Lisa Murkowski has at long last taken Alaska’s Senate seat—wresting it from the grasp of Joe Miller, the official Republican candidate who was propelled onto the ballot in the state’s primaries by an energetic heave from the state’s Tea Party activists.

So: Sarah Palin’s handpicked candidate has been defeated by the state’s handwritten alternative. Conservatives were (and are) inclined to say that Murkowski, the “write-in,” was anything but right on for taking on the Republican Party’s own man. But I’m inclined to disagree vigorously, and to declare my support for the Murkowski Model: Don’t take, lying down, a mugging in the primaries. Don’t retreat; reload. 
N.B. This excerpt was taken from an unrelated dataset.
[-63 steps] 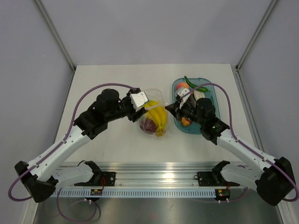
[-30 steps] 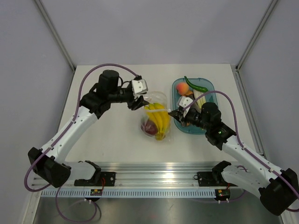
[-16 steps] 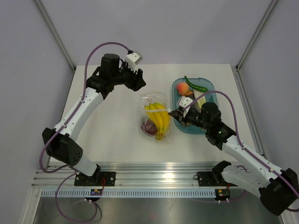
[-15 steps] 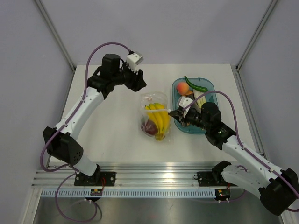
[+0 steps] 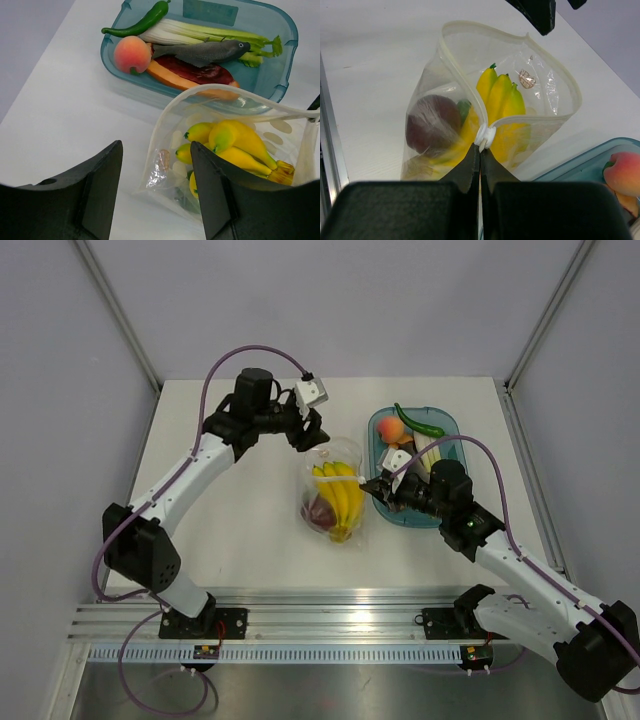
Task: Place the food in the zip-top bag and seal the zipper
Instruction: Zip the zipper food storage bag at the center of the board.
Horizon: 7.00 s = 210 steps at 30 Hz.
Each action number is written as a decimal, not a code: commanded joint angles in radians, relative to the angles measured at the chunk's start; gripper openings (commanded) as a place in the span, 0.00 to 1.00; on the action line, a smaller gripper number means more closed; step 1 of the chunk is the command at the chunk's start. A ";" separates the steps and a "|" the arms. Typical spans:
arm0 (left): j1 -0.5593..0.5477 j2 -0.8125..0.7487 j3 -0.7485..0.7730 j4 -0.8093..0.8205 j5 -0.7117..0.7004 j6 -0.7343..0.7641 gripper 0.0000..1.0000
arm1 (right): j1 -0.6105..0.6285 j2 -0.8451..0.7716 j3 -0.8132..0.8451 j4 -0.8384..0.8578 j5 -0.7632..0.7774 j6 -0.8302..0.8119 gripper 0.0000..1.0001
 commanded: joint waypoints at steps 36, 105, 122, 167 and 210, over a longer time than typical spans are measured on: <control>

Alaska, like too many other states in the Union, has closed primaries. These frequently low-turnout affairs are susceptible to hijacking by determined voter-activists, who foist on the general electorate candidates that are often far outside the mainstream. For the GOP, this can yield disastrous outcomes: Witness the Senate election in Delaware, and the governor’s race in New York, in both of which the Republican Party ran candidates who were ideologically “pure” (by the application of the crudest shibboleths) and yet utterly unelectable.  (My colleague, John Avlon, crunched some eye-opening primary numbers in a recent piece for the Beast.)